Le terrain déjà à pied d’œuvre
Du côté du CNIPT, le comité national interprofessionnel de la pomme de terre, confirmation est faite que toutes les parties prenantes sont mobilisées. Benjamin Louvrier, en charge du service recherche, développement et qualité au sein de l'organisme, précise : « Sur le maillon de la production, le prisme de la culture n’est pas une bonne échelle de réflexion. Il faut considérer l’exploitation dans sa globalité. Intercéréales s’est donc emparée du sujet en travaillant avec l’ensemble des parties prenantes. »
Cependant, le responsable indique être mobilisé pour la rédaction de la feuille de route de l’aval, « du champ jusqu’au magasin ». « Sous forme d’enquêtes, nous établissons le bilan carbone de ce maillon, en collectant les données auprès des producteurs, coopératives et négoces. Dans un deuxième temps, il s’agira de définir les leviers sur lesquels il y a une marge de manœuvre pour réduire les émissions directes et indirectes. Forts de ces éléments, nous élaborerons pour la filière des scénarios de travail qui répondent aux objectifs du SNBC 3. Les livrables sont prévus d’ici la fin d’année 2024. »
Du côté de Terres Inovia, l’institut technique de la filière des huiles, protéines végétales et chanvre, Anne Schneider, chargée d’études durabilité des systèmes et légumineuses, balaie d’un revers de main l’agenda politique : « Les instituts techniques s’emparent du sujet, sans attendre les calendriers politiques.

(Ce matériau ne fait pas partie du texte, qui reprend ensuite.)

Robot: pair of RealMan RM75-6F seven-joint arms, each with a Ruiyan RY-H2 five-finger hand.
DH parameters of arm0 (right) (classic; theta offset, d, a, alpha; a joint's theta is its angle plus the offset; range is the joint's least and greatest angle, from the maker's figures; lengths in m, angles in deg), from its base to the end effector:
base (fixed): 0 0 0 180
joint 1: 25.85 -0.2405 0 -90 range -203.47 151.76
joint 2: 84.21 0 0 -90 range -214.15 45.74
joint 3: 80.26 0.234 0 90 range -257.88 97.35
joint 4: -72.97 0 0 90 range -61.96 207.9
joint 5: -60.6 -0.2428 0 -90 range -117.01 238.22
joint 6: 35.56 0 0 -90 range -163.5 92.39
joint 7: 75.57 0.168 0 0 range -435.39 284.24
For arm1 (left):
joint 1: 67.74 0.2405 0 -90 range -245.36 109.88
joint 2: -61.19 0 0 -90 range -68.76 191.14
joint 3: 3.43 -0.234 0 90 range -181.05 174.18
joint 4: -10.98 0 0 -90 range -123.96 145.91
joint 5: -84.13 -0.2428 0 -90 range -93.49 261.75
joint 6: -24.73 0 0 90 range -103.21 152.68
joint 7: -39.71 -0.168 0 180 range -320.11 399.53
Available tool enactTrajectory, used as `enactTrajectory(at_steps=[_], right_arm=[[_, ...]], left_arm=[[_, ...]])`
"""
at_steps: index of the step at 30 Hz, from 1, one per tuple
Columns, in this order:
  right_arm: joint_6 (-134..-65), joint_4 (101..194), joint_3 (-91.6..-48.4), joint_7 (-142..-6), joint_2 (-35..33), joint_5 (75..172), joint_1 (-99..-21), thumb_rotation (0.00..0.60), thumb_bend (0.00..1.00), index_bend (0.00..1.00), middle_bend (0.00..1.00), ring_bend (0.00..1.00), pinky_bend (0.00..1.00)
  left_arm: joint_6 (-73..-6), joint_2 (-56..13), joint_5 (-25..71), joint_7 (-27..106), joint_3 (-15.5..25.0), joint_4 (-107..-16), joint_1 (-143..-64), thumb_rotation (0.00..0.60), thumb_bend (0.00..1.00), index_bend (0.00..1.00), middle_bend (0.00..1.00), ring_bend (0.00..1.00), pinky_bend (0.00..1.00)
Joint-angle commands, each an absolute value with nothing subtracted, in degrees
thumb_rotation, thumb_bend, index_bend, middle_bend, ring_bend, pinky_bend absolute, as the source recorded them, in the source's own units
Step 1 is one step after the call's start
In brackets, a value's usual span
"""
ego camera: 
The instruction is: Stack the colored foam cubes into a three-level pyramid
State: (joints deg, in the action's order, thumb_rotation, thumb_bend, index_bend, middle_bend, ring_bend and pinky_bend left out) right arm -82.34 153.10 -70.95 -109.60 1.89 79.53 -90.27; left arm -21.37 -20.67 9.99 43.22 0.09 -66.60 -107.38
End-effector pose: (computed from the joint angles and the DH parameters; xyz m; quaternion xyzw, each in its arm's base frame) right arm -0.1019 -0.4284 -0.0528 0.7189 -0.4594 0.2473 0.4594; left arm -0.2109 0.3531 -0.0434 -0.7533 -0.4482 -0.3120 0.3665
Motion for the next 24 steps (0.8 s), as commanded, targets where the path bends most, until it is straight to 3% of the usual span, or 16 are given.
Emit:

La prise de conscience est réelle, à travers le label bas carbone en grandes cultures, on travaille le sujet depuis un certain temps. Il nous faut désormais affiner les données pour qualifier et quantifier les écobénéfices. Et surtout, les faire-valoir afin que l’agriculteur en tire aussi un avantage financier. C’est la condition sine qua non pour faire adhérer massivement les agriculteurs. »
Étienne Duclos, directeur et fondateur de Sysfarm, qui met en lien agriculteurs, porteurs de projet et entreprises, va dans le même sens. Le jeune entrepreneur estime qu’en trois ans d’existence, quelque 250 000 hectares ont été engagés dans une démarche de décarbonation, ce qui représente quelque 350 000 tonnes d’économies potentielles de CO2, à travers des projets individuels ou collectifs.